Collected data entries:

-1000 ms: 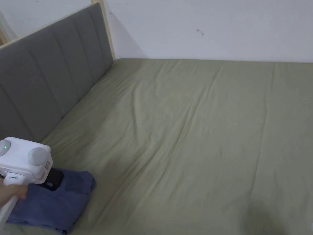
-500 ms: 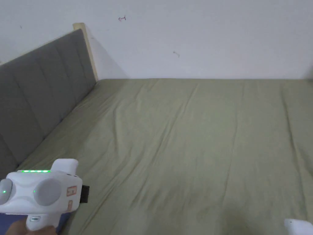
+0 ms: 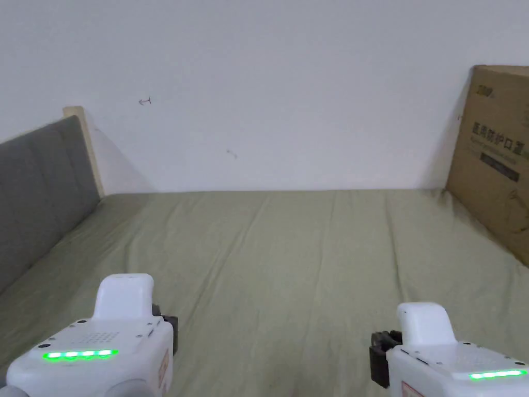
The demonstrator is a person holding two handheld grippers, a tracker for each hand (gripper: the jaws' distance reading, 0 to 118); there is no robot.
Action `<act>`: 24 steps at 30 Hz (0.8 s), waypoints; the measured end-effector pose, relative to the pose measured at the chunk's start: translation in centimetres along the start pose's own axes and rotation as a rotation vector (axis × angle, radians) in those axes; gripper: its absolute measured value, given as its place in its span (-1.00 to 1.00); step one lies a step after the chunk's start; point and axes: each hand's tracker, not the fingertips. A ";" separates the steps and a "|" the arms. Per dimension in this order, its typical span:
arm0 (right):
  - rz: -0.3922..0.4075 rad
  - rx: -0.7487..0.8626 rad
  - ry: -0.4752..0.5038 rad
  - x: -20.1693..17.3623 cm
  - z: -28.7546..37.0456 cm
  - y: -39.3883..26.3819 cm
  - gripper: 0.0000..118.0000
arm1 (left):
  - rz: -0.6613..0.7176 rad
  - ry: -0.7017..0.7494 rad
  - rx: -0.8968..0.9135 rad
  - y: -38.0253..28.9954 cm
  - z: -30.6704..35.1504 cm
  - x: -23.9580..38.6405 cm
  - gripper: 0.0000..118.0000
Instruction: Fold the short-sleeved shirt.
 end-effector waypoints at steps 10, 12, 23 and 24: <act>0.075 0.327 -0.161 -2.3 5.1 5.8 -1.00 | -0.031 0.017 0.204 3.3 4.1 3.3 -1.00; 0.032 0.335 -0.135 -1.9 5.6 6.0 -1.00 | -0.013 0.005 0.207 3.7 4.3 3.6 -1.00; 0.011 0.356 -0.161 -1.3 5.8 4.9 0.26 | -0.029 -0.043 0.259 3.4 4.5 3.9 0.91; 0.014 0.360 -0.169 -1.2 5.7 4.8 0.60 | -0.022 -0.064 0.258 3.3 4.5 3.8 1.00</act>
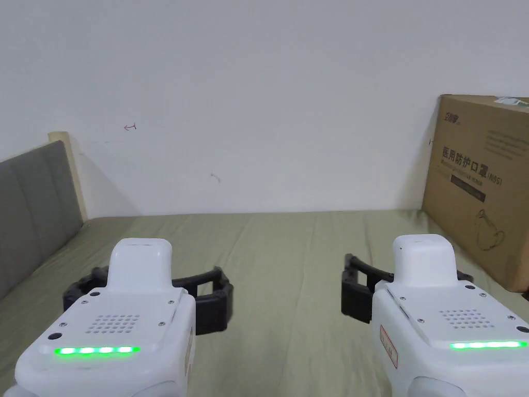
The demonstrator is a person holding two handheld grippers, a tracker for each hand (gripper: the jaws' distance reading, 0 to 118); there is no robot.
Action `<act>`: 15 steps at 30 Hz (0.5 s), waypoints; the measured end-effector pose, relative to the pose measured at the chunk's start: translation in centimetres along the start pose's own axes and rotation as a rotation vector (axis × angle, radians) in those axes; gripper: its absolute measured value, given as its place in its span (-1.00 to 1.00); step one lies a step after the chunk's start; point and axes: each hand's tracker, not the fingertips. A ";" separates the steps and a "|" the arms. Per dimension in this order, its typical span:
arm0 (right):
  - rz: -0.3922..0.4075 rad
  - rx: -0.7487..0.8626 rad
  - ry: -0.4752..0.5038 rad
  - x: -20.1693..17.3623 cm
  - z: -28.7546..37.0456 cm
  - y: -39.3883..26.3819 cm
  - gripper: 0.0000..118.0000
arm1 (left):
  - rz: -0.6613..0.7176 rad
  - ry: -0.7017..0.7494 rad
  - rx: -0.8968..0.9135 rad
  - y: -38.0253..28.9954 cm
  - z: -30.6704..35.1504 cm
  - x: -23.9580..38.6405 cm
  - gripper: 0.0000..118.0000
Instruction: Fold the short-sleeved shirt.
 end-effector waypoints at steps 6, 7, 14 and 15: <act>0.002 0.023 -0.020 0.4 -0.1 -0.2 0.92 | -0.034 0.035 0.080 -0.2 0.5 0.7 1.00; -0.001 0.025 -0.022 0.5 -0.2 -0.1 0.94 | -0.035 0.029 0.075 0.0 0.5 0.8 1.00; -0.003 0.045 -0.023 0.9 -0.1 -0.1 0.95 | -0.020 0.018 0.041 0.0 0.3 1.0 1.00; 0.003 0.043 -0.025 0.9 -0.2 -0.1 0.95 | 0.012 0.012 0.027 0.1 0.1 0.9 1.00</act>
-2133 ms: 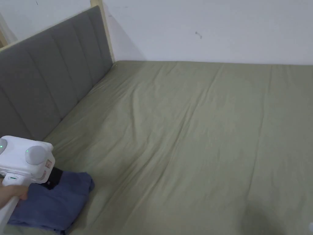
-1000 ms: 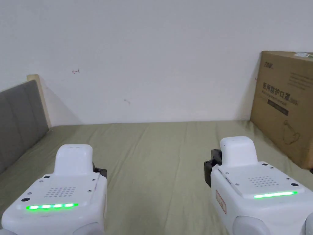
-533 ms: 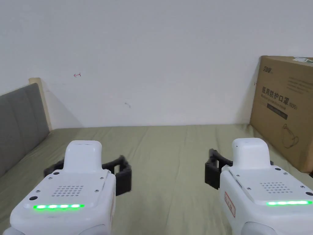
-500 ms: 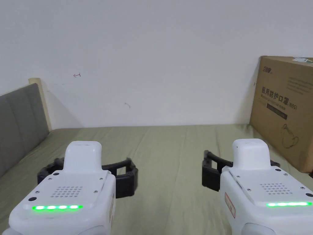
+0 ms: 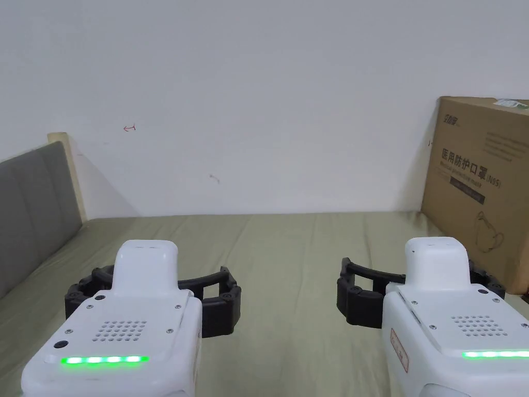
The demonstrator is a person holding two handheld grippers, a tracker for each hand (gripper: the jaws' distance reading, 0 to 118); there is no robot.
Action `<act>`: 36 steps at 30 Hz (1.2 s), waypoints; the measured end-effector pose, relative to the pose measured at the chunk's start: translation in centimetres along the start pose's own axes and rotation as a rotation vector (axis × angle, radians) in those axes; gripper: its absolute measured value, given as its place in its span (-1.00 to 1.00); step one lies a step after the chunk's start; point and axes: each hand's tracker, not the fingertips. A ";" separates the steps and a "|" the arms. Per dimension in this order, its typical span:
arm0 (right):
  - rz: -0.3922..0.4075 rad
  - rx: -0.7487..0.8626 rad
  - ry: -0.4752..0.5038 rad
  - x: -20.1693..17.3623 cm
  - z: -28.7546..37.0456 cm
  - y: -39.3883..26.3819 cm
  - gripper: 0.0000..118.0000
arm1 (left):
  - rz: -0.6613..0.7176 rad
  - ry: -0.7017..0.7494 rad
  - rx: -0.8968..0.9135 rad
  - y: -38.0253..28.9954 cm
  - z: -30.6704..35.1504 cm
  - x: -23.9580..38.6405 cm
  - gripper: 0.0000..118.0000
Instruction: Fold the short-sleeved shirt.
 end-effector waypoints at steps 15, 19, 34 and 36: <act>-0.005 -0.033 0.004 0.4 -0.2 -0.9 0.95 | 0.023 -0.053 -0.004 0.2 -0.4 -0.2 1.00; -0.002 -0.036 0.000 0.5 -0.2 -1.2 0.95 | 0.029 -0.072 0.005 0.5 -0.4 -0.2 1.00; -0.032 -0.068 0.007 0.8 -0.6 -1.9 0.95 | -0.008 -0.049 0.000 0.3 -0.7 0.8 1.00; -0.047 -0.074 0.015 0.9 -0.7 -2.0 0.95 | -0.005 -0.057 -0.005 0.3 -0.8 0.8 1.00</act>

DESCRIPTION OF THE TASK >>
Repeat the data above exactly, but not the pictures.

RESPONSE BELOW >>
-1000 ms: 
-500 ms: 
+0 ms: 
The demonstrator is a person holding two handheld grippers, a tracker for each hand (gripper: the jaws' distance reading, 0 to 118); there is no robot.
Action `<act>`: 24 steps at 30 Hz (0.8 s), waypoints; the measured end-effector pose, relative to the pose measured at the chunk's start: translation in centimetres along the start pose's own axes and rotation as a rotation vector (axis × angle, radians) in those axes; gripper: its absolute measured value, given as its place in its span (-1.00 to 1.00); step one lies a step after the chunk's start; point and axes: each hand's tracker, not the fingertips. A ";" separates the steps and a "|" the arms. Per dimension in this order, its typical span:
arm0 (right):
  - rz: -0.3922..0.4075 rad
  - rx: -0.7487..0.8626 rad
  - ry: -0.4752..0.5038 rad
  - x: -20.1693..17.3623 cm
  - z: -28.7546..37.0456 cm
  - y: -39.3883..26.3819 cm
  - gripper: 0.0000..118.0000
arm1 (left):
  - rz: -0.6613..0.7176 rad
  - ry: -0.7017..0.7494 rad
  - rx: -0.8968..0.9135 rad
  - y: -38.0253..28.9954 cm
  - z: -30.6704..35.1504 cm
  - x: -23.9580..38.6405 cm
  - gripper: 0.0000..118.0000
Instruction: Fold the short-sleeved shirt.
 end-effector waypoints at steps 10, 12, 23 and 24: <act>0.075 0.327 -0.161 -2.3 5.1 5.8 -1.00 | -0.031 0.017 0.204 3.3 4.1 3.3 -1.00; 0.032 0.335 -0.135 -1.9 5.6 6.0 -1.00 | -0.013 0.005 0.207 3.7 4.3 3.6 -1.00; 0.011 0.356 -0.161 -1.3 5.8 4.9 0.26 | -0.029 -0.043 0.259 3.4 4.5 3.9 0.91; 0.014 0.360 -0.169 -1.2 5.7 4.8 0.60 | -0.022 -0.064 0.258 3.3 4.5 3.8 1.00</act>
The demonstrator is a person holding two handheld grippers, a tracker for each hand (gripper: the jaws' distance reading, 0 to 118); there is no robot.
Action `<act>`: 15 steps at 30 Hz (0.5 s), waypoints; the measured end-effector pose, relative to the pose measured at the chunk's start: translation in centimetres along the start pose's own axes and rotation as a rotation vector (axis × angle, radians) in those axes; gripper: its absolute measured value, given as its place in its span (-1.00 to 1.00); step one lies a step after the chunk's start; point and axes: each hand's tracker, not the fingertips. A ";" separates the steps and a "|" the arms. Per dimension in this order, its typical span:
arm0 (right):
  - rz: -0.3922..0.4075 rad
  - rx: -0.7487..0.8626 rad
  - ry: -0.4752..0.5038 rad
  - x: -20.1693..17.3623 cm
  - z: -28.7546..37.0456 cm
  - y: -39.3883..26.3819 cm
  - gripper: 0.0000..118.0000
arm1 (left):
  - rz: -0.6613..0.7176 rad
  - ry: -0.7017..0.7494 rad
  - rx: -0.8968..0.9135 rad
  - y: -38.0253..28.9954 cm
  - z: -30.6704..35.1504 cm
  - x: -23.9580..38.6405 cm
  - gripper: 0.0000..118.0000
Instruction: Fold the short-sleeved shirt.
 end-effector waypoints at steps 6, 7, 14 and 15: <act>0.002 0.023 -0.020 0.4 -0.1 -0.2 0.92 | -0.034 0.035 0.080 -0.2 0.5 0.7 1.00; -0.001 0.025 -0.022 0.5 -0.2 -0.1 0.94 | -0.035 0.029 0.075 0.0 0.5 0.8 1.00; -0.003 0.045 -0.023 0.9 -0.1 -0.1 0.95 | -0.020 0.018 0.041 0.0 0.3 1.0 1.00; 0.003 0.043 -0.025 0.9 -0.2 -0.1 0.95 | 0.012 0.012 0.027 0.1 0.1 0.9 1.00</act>
-2133 ms: 
-1000 ms: 
-533 ms: 
-500 ms: 
+0 ms: 
The demonstrator is a person holding two handheld grippers, a tracker for each hand (gripper: the jaws' distance reading, 0 to 118); there is no robot.
Action `<act>`: 36 steps at 30 Hz (1.2 s), waypoints; the measured end-effector pose, relative to the pose measured at the chunk's start: translation in centimetres along the start pose's own axes and rotation as a rotation vector (axis × angle, radians) in those axes; gripper: its absolute measured value, given as its place in its span (-1.00 to 1.00); step one lies a step after the chunk's start; point and axes: each hand's tracker, not the fingertips. A ";" separates the steps and a "|" the arms. Per dimension in this order, its typical span:
arm0 (right):
  - rz: -0.3922..0.4075 rad
  - rx: -0.7487..0.8626 rad
  - ry: -0.4752..0.5038 rad
  - x: -20.1693..17.3623 cm
  - z: -28.7546..37.0456 cm
  - y: -39.3883..26.3819 cm
  - gripper: 0.0000..118.0000
arm1 (left):
  - rz: -0.6613..0.7176 rad
  - ry: -0.7017..0.7494 rad
  - rx: -0.8968..0.9135 rad
  - y: -38.0253..28.9954 cm
  - z: -30.6704..35.1504 cm
  - x: -23.9580..38.6405 cm
  - gripper: 0.0000..118.0000
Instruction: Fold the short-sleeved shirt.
 end-effector waypoints at steps 15, 19, 34 and 36: <act>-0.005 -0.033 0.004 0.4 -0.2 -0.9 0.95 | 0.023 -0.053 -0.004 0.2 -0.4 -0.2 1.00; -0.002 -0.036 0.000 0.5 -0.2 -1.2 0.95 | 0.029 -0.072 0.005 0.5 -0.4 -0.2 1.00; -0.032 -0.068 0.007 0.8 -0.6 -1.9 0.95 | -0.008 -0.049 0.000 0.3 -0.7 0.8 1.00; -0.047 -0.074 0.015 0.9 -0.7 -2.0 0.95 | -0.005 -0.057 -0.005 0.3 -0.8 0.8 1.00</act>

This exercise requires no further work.